One limitation of the current technique is a limited range of beam depth due to the small number of discrete phase values, supported by the phased array transducer. Future work will focus on implementing phased patterns for different treatment scenarios (4) and in-vivo validation.

In conclusion, we have implemented a real-time MR thermometry-guided ultrasound beam control system for long duration prostate hyperthermia therapy and validated it in phantom experiments.

Acknowledgements

We would like to thank Benny Assif, Alex Kavushansky, Yerucham Shapira (Insightec, Inc.) for technical assistance with this project. This work was supported by Focused Ultrasound Foundation, NIH R01CA12276, R01CA111981, R00HL097030, UCSF-RAP.

References

1. Wust P, Hildebrandt B, Sreenivasa G, Rau B, Gellermann J, Riess H, Felix R, Schlag PM. Hyperthermia in combined treatment of cancer. The Lancet Oncology 2002;3(8):487-497.

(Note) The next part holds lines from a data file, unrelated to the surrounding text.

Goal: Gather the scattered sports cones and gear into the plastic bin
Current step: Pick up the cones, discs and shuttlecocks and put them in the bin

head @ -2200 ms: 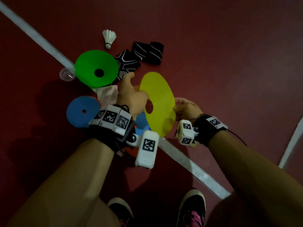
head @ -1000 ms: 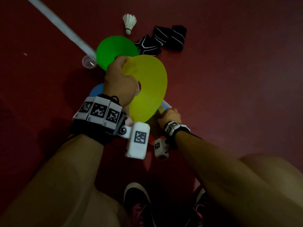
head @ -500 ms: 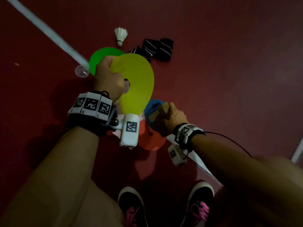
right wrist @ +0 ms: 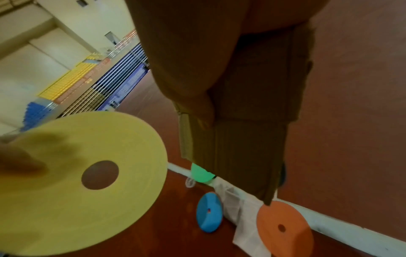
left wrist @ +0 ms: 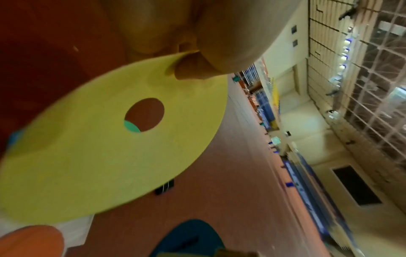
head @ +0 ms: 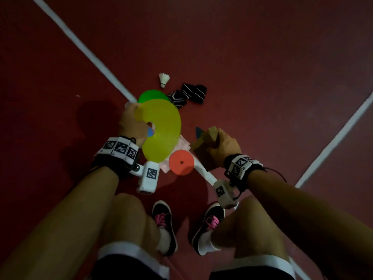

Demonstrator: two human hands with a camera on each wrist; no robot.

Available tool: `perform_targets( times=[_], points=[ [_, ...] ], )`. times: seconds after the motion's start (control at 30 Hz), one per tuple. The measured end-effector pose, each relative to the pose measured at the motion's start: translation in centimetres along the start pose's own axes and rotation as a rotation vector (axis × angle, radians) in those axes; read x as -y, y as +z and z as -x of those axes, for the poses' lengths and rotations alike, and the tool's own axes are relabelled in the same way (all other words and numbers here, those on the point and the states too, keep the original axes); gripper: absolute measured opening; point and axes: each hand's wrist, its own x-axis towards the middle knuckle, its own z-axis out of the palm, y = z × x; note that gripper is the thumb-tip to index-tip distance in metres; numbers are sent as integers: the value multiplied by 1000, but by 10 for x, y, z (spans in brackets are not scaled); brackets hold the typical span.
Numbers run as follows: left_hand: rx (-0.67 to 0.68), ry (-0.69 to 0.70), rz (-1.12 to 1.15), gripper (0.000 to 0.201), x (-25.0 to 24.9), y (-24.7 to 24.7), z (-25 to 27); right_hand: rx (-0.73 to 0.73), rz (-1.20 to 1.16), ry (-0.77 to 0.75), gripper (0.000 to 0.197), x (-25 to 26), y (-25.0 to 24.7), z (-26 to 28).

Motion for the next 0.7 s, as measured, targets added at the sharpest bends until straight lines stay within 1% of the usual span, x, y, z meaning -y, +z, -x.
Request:
perform_targets(
  times=[0.03,0.13,0.2,0.23,0.3,0.33,0.37,0.47,0.5,0.57,0.63,0.7],
  points=[
    [-50,-37,20,39,-16,-29,13,24,-4,-23,35,21,-17,21],
    [-252,-192,124,40,-64,-124,56,88,-11,-102,20,100,-67,92],
    [-347,-290,196,42,-92,-178,91,149,41,-171,26,152,-96,135],
    [-384,-337,228,42,-102,-202,111,178,85,-214,25,176,-107,154],
    [-440,-398,289,41,-119,-242,147,193,141,-328,15,221,-123,188],
    [-453,-424,318,40,-124,-254,161,185,149,-361,14,236,-126,199],
    [-505,-435,358,40,-130,-275,184,184,155,-422,17,260,-129,218],
    [-670,-449,450,37,-132,-323,251,221,168,-545,30,310,-122,268],
    [-717,-455,444,34,-129,-336,275,240,165,-580,31,324,-116,286],
    [-862,-452,471,28,-116,-367,332,281,149,-648,29,348,-97,331],
    [-1019,-473,520,29,-96,-392,383,361,94,-702,39,365,-73,373],
    [-1147,-514,541,29,-66,-412,437,431,76,-780,48,375,-39,419]
  ],
)
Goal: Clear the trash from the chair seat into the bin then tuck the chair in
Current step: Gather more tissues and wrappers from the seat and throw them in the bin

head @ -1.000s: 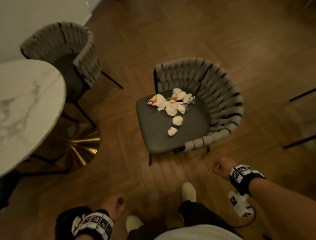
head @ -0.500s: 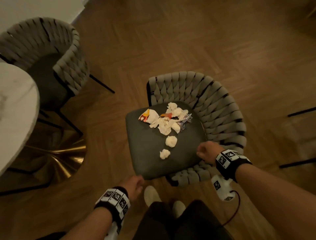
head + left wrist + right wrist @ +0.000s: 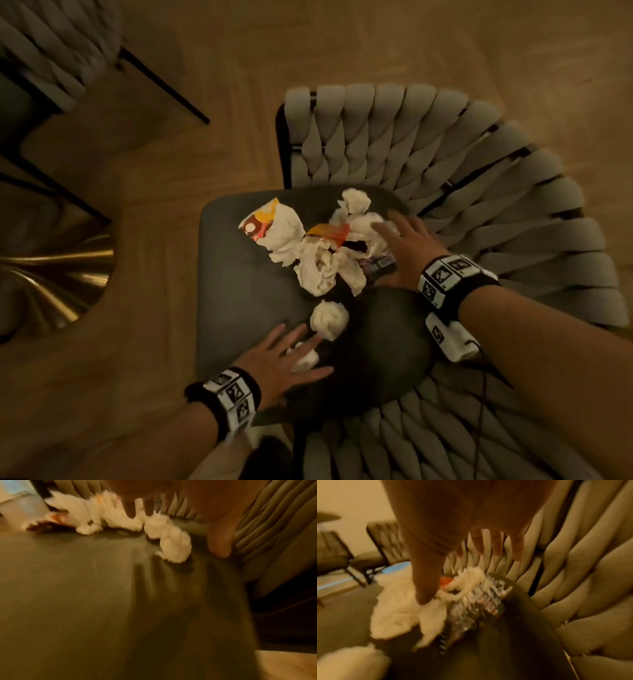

2. Ponce AM, Vujaskovic Z, Yuan F, Needham D, Dewhirst MW. Hyperthermia mediated liposomal drug delivery. International journal of hyperthermia : the official journal of European Society for Hyperthermic Oncology, North American Hyperthermia Group 2006;22(3):205-213.

3. Hutchinson E, Dahleh M, Hynynen K. The feasibility of MRI feedback control for intracavitary phased array hyperthermia treatments. International journal of hyperthermia : the official journal of European Society for Hyperthermic Oncology, North American Hyperthermia Group 1998;14(1):39-56.

4. Salgaonkar VA, Prakash P, Rieke V, Ozhinsky E, Plata J, Kurhanewicz J, Hsu IC, Diederich CJ. Model-based feasibility assessment and evaluation of prostate hyperthermia with a commercial MR-guided endorectal HIFU ablation array. Med Phys 2014;41(3):033301.

Figures

Fig. 1. User interface of the MR thermometry application with beam control module (bottom right). The software allows to monitor up to three slices in arbitrary orientations.

Fig. 2. Diagram of the MR Thermometry-based ultrasound beam control system.

Fig. 3. Simulated simultaneous focus acoustic pattern with focal depth of 60 mm and spread of 5mm (a) and 15 mm (b); c: single focus at 60 mm; d-f: real-time MR thermometry images while heating with patterns above.